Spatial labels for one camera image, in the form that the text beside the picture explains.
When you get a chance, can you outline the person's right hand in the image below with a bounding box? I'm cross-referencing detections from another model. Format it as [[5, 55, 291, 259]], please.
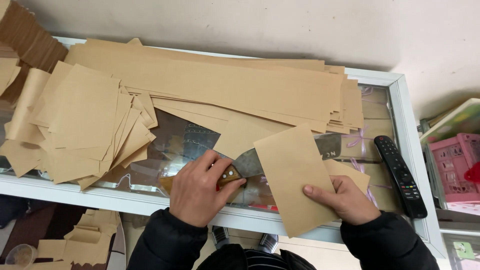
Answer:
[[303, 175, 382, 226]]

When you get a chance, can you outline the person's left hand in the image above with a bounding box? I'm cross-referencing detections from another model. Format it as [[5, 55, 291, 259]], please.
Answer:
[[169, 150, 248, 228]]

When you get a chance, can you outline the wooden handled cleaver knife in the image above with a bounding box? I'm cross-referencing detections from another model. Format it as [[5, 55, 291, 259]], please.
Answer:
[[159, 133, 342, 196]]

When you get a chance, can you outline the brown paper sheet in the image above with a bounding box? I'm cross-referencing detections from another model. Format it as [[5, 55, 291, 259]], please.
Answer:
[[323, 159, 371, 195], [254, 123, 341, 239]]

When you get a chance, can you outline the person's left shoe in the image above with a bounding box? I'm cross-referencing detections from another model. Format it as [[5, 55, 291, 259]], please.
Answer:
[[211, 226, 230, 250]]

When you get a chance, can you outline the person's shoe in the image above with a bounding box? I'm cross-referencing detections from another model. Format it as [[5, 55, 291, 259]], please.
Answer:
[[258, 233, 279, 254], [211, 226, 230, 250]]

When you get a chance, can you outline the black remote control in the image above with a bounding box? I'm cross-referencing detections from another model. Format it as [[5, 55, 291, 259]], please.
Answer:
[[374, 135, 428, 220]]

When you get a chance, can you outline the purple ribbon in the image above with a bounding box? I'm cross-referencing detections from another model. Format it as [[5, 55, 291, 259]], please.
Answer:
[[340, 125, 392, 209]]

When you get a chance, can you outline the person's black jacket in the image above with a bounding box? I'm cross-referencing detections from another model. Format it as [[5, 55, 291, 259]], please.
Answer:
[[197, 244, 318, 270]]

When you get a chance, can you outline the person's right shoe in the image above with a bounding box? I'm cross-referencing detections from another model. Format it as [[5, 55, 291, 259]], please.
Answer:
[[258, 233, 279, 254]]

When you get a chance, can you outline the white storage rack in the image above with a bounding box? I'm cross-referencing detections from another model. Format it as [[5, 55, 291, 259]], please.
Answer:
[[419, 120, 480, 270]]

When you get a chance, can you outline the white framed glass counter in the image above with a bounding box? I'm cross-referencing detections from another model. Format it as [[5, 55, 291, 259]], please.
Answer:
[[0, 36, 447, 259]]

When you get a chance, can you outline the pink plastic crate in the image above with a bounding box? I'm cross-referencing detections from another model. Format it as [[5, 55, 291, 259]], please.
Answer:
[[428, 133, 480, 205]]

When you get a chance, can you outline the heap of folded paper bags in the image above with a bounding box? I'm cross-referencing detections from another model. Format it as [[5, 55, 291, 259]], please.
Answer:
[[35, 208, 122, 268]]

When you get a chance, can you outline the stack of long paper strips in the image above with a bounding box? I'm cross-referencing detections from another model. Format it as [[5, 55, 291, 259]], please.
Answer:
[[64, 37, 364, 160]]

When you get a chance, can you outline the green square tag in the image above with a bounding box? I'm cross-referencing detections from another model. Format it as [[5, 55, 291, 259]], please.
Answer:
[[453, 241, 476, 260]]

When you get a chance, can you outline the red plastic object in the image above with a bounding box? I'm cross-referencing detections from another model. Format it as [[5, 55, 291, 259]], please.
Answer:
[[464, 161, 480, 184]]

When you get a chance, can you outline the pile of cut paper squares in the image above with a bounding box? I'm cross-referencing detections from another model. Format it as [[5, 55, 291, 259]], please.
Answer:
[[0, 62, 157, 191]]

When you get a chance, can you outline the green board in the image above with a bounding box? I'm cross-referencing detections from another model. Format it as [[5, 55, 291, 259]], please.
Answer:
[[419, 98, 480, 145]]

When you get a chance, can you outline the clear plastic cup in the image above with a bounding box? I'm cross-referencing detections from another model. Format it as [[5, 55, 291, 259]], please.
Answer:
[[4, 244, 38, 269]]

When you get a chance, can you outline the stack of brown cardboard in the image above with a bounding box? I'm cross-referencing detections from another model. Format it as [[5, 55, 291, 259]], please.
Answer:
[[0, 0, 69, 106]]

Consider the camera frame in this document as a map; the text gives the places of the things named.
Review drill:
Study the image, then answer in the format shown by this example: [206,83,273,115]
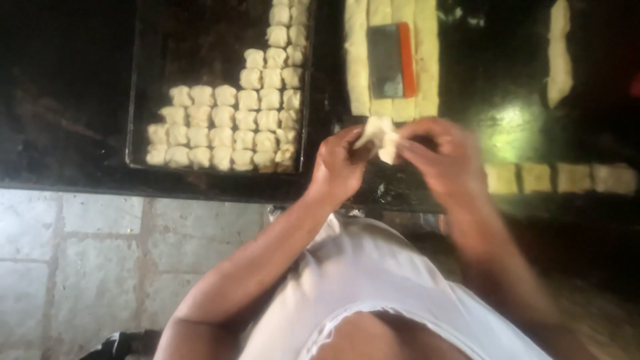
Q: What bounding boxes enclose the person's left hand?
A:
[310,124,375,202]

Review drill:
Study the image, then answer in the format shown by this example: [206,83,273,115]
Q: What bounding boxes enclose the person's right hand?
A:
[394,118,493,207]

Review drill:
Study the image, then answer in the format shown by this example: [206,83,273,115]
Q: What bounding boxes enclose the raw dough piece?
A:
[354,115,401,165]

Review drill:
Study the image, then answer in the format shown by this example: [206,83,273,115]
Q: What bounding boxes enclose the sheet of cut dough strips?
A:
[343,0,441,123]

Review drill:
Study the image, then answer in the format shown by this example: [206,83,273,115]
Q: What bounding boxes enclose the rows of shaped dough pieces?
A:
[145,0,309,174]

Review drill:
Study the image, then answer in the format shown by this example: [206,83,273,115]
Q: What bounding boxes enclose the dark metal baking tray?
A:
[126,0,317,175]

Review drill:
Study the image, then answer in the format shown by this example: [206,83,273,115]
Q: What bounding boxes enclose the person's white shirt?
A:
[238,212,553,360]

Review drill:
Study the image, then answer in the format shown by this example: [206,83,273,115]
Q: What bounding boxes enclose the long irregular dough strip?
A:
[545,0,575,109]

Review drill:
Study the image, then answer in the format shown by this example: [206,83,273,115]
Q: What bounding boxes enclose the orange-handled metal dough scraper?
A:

> Work item:
All entries above, minus the pictures, should be repeated exactly.

> Output of the exercise:
Spatial labels for one camera image, in the form that the text beside the picture explains.
When you get a chance, can you outline the person's right hand in the image below with a bounding box? I'm cross-referencing detections from another model. Format it as [[5, 55, 291, 259]], please.
Answer:
[[303, 175, 382, 226]]

When you get a chance, can you outline the person's left hand in the image above with a bounding box? I'm cross-referencing detections from another model. Format it as [[5, 55, 291, 259]], please.
Answer:
[[169, 150, 248, 228]]

When you get a chance, can you outline the wooden handled cleaver knife in the image above with a bounding box? I'm cross-referencing detections from another model. Format it as [[5, 55, 291, 259]], please.
Answer:
[[159, 133, 342, 196]]

When you get a chance, can you outline the brown paper sheet in the image above with a bounding box? I'm cross-referencing detections from another model. Format it as [[5, 55, 291, 259]], please.
Answer:
[[323, 159, 371, 195], [254, 123, 341, 239]]

When you get a chance, can you outline the person's left shoe in the image above with a bounding box? I'm cross-referencing detections from another model. Format it as [[5, 55, 291, 259]], please.
Answer:
[[211, 226, 230, 250]]

When you get a chance, can you outline the person's shoe in the image above with a bounding box? I'm cross-referencing detections from another model. Format it as [[5, 55, 291, 259]], please.
Answer:
[[258, 233, 279, 254], [211, 226, 230, 250]]

When you get a chance, can you outline the black remote control in the image above with a bounding box? I'm cross-referencing detections from another model. Format it as [[5, 55, 291, 259]], please.
Answer:
[[374, 135, 428, 220]]

When you get a chance, can you outline the purple ribbon in the image above with a bounding box? I'm cross-referencing detections from another model. Format it as [[5, 55, 291, 259]], please.
Answer:
[[340, 125, 392, 209]]

When you get a chance, can you outline the person's black jacket in the image above with a bounding box? I'm cross-referencing detections from another model. Format it as [[5, 55, 291, 259]], please.
Answer:
[[197, 244, 318, 270]]

When you get a chance, can you outline the person's right shoe in the image above with a bounding box? I'm cross-referencing detections from another model. Format it as [[5, 55, 291, 259]], please.
Answer:
[[258, 233, 279, 254]]

When you get a chance, can you outline the white storage rack in the image above with a bounding box? I'm cross-referencing detections from another model. Format it as [[5, 55, 291, 259]], please.
Answer:
[[419, 120, 480, 270]]

When you get a chance, can you outline the white framed glass counter in the image above with a bounding box? I'm cross-referencing detections from another model. Format it as [[5, 55, 291, 259]], please.
Answer:
[[0, 36, 447, 259]]

When you get a chance, can you outline the pink plastic crate in the image above with a bounding box? I'm cross-referencing detections from another model. Format it as [[5, 55, 291, 259]], please.
Answer:
[[428, 133, 480, 205]]

When you get a chance, can you outline the heap of folded paper bags in the image above with a bounding box? I'm cross-referencing detections from another model. Format it as [[5, 55, 291, 259]], please.
Answer:
[[35, 208, 122, 268]]

When you get a chance, can you outline the stack of long paper strips in the image above with a bounding box? I'm cross-referencing detections from another model. Format it as [[5, 55, 291, 259]], please.
Answer:
[[64, 37, 364, 160]]

When you get a chance, can you outline the green square tag in the image above with a bounding box? I'm cross-referencing detections from another model. Format it as [[5, 55, 291, 259]], please.
Answer:
[[453, 241, 476, 260]]

When you get a chance, can you outline the red plastic object in the image above with a bounding box? I'm cross-referencing detections from another model. Format it as [[5, 55, 291, 259]], please.
Answer:
[[464, 161, 480, 184]]

When you get a chance, can you outline the pile of cut paper squares in the image above with a bounding box? I'm cross-referencing detections from another model. Format it as [[5, 55, 291, 259]], please.
Answer:
[[0, 62, 157, 191]]

When you get a chance, can you outline the green board in the image above with a bounding box? I'm cross-referencing detections from another model. Format it as [[5, 55, 291, 259]], please.
Answer:
[[419, 98, 480, 145]]

When you get a chance, can you outline the clear plastic cup in the image above with a bounding box? I'm cross-referencing detections from another model. Format it as [[5, 55, 291, 259]], please.
Answer:
[[4, 244, 38, 269]]

When you get a chance, can you outline the stack of brown cardboard in the image above with a bounding box? I'm cross-referencing detections from another model. Format it as [[5, 55, 291, 259]], please.
Answer:
[[0, 0, 69, 106]]

Consider the camera frame in this document as a map; the text gives the places of the things named.
Review drill:
Study the image, then answer in the format shown by this example: [206,83,273,115]
Q: What bounding boxes enclose the person's left hand?
A:
[310,124,375,202]

Review drill:
Study the image, then answer in the format shown by this example: [206,83,273,115]
Q: What bounding boxes enclose the person's right hand?
A:
[394,118,493,207]

Review drill:
Study the image, then answer in the format shown by this example: [206,83,273,115]
Q: What bounding boxes enclose the raw dough piece?
A:
[354,115,401,165]

Review drill:
Study the image, then answer in the format shown by this example: [206,83,273,115]
Q: What bounding boxes enclose the sheet of cut dough strips?
A:
[343,0,441,123]

Review drill:
Study the image, then answer in the format shown by this example: [206,83,273,115]
Q: What bounding boxes enclose the rows of shaped dough pieces?
A:
[145,0,309,174]

Review drill:
Study the image, then answer in the format shown by this example: [206,83,273,115]
Q: What bounding boxes enclose the dark metal baking tray?
A:
[126,0,317,175]

Review drill:
Study the image, then answer in the format shown by this example: [206,83,273,115]
Q: What bounding boxes enclose the person's white shirt?
A:
[238,212,553,360]

Review drill:
Study the image, then answer in the format shown by this example: [206,83,273,115]
Q: What bounding boxes enclose the long irregular dough strip?
A:
[545,0,575,109]

Review drill:
Study the image, then answer in the format shown by this example: [206,83,273,115]
Q: What bounding boxes enclose the orange-handled metal dough scraper?
A:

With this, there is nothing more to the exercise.